◆ Task instructions
Please repeat exactly the lines below from the one containing "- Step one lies" down to the one containing "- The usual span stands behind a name", both included, and nothing else.

Recorded data
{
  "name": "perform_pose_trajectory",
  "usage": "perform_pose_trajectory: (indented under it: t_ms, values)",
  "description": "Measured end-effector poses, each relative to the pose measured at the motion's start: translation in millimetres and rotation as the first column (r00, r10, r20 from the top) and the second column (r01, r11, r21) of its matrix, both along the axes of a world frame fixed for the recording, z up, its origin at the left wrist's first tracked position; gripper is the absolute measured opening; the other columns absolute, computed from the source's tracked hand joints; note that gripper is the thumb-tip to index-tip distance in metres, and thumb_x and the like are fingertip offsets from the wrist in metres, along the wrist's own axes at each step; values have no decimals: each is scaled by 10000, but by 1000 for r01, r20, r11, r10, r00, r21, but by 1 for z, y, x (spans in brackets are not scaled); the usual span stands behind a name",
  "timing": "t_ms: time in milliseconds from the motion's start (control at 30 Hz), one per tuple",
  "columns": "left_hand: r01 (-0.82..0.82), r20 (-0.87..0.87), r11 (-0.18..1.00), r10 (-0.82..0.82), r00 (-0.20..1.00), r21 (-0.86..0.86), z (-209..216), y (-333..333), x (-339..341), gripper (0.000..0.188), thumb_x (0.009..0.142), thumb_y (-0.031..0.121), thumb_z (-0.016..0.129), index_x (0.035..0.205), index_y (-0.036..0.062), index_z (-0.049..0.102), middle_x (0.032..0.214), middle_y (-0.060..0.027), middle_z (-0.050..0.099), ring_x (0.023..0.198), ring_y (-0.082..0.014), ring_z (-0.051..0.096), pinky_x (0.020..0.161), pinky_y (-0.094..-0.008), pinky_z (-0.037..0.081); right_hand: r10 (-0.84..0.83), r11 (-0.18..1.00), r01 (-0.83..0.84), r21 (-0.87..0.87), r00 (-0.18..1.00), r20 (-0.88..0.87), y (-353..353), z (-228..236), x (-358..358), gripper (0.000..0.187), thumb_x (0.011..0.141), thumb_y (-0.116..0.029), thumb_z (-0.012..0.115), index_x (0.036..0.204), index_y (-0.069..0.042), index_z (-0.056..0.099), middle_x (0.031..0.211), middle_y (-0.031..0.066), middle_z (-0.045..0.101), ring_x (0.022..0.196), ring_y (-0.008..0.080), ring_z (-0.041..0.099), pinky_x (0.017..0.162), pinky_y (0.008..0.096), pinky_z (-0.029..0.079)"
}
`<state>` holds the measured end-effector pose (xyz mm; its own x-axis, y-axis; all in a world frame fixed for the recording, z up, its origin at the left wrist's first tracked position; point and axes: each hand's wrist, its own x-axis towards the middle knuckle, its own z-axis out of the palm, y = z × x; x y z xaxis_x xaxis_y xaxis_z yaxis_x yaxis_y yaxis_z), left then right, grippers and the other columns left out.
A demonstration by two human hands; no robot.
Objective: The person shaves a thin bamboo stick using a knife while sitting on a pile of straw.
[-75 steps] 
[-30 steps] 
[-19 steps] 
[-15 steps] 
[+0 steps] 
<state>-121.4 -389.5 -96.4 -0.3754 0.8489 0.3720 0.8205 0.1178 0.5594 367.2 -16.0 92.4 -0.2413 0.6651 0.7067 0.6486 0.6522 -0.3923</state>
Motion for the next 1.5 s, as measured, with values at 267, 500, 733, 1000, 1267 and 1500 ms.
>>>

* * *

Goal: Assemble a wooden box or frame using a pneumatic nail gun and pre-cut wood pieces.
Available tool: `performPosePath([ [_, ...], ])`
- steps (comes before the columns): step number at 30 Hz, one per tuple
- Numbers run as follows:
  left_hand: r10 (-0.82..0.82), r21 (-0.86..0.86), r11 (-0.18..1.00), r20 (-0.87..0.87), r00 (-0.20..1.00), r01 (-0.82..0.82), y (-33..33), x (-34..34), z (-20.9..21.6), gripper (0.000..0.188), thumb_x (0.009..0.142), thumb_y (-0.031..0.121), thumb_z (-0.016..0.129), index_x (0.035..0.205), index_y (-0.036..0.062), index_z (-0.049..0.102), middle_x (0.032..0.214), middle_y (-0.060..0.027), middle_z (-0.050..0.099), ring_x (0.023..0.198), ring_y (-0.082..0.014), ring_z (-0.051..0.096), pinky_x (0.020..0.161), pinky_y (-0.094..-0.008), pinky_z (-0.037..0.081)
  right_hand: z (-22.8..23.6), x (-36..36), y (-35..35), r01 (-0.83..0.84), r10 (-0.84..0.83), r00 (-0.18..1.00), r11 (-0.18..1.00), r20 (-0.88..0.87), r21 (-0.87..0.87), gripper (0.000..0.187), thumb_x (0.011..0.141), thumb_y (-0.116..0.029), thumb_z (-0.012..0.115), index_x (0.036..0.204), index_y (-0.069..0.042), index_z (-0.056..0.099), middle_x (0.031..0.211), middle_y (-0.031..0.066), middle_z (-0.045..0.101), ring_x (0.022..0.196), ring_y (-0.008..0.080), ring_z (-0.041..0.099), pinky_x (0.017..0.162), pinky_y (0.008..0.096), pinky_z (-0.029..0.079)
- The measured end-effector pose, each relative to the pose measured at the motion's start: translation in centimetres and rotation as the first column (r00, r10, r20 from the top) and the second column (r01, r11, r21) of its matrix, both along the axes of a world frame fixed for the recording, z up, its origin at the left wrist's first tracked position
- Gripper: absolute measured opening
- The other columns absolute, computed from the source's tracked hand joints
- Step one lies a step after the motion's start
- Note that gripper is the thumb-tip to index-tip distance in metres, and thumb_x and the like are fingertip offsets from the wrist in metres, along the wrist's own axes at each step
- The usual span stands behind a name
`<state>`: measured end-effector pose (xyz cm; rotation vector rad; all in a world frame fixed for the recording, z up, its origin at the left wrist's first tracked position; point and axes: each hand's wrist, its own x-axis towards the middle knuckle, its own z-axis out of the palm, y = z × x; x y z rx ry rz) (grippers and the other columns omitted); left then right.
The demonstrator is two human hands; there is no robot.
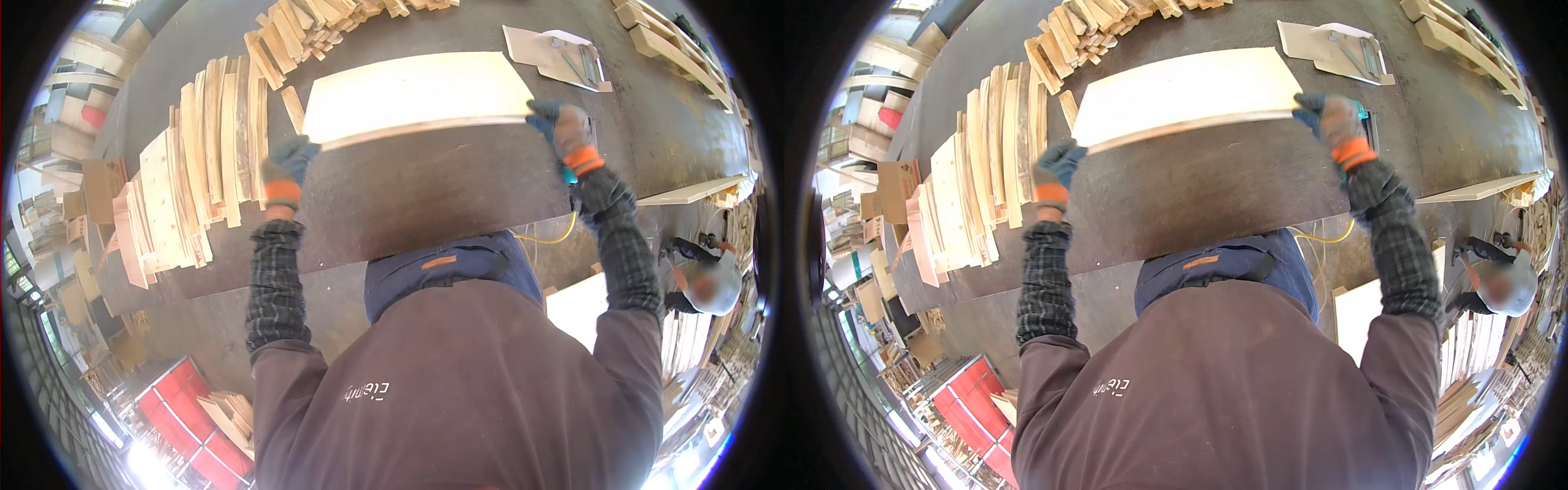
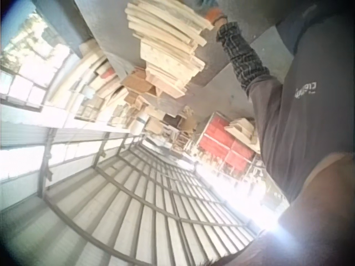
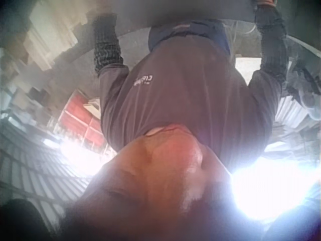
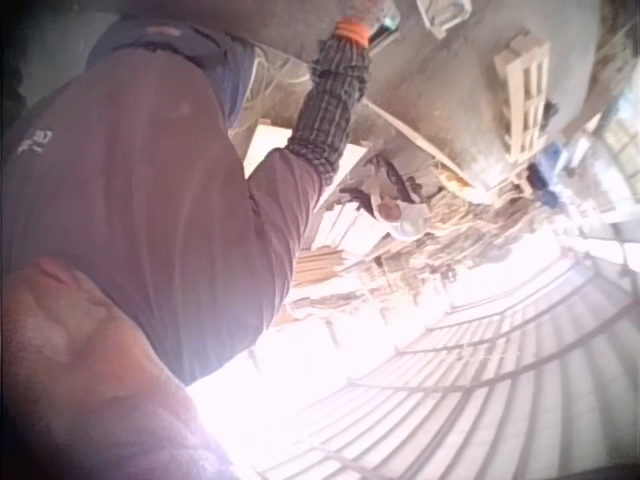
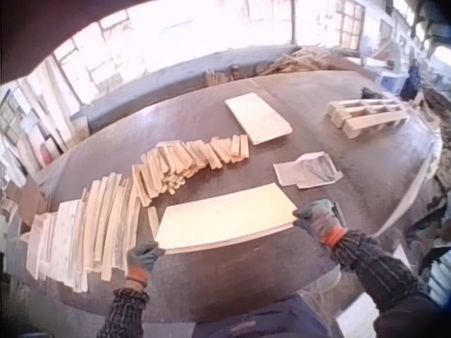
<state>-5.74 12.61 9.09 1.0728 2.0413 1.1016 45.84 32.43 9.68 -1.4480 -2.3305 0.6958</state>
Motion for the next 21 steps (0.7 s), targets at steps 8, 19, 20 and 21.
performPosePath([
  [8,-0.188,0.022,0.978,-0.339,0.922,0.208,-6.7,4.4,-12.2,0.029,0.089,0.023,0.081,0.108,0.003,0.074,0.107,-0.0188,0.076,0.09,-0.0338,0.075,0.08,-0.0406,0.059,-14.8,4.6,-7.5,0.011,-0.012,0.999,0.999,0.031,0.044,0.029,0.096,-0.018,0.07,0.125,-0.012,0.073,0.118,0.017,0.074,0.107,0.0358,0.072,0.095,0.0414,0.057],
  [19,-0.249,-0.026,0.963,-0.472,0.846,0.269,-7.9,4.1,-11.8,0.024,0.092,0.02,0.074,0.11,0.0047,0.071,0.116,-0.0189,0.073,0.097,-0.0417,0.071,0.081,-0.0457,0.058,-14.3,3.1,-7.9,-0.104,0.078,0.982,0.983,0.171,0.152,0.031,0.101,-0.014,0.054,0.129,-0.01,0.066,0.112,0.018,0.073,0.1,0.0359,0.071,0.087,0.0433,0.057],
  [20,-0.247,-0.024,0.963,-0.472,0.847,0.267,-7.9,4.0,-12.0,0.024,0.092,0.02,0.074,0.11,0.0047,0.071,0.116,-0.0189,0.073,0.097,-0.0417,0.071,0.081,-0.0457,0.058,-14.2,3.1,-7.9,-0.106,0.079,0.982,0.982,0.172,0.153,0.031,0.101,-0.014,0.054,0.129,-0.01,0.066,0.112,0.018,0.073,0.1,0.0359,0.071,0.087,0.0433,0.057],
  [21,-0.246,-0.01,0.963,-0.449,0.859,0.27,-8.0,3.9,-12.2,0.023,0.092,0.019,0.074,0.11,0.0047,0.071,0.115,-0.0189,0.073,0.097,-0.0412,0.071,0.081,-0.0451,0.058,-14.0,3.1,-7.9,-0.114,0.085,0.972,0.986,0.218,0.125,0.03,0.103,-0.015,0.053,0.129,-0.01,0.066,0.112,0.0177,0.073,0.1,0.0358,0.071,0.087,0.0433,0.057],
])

◆ Task response
- Step one lies a step after the motion's start
- Note that gripper is the thumb-tip to index-tip distance in metres, and thumb_x and the like are fingertip offsets from the wrist in metres, along the wrist's own axes at each step
- The usual span stands behind a name

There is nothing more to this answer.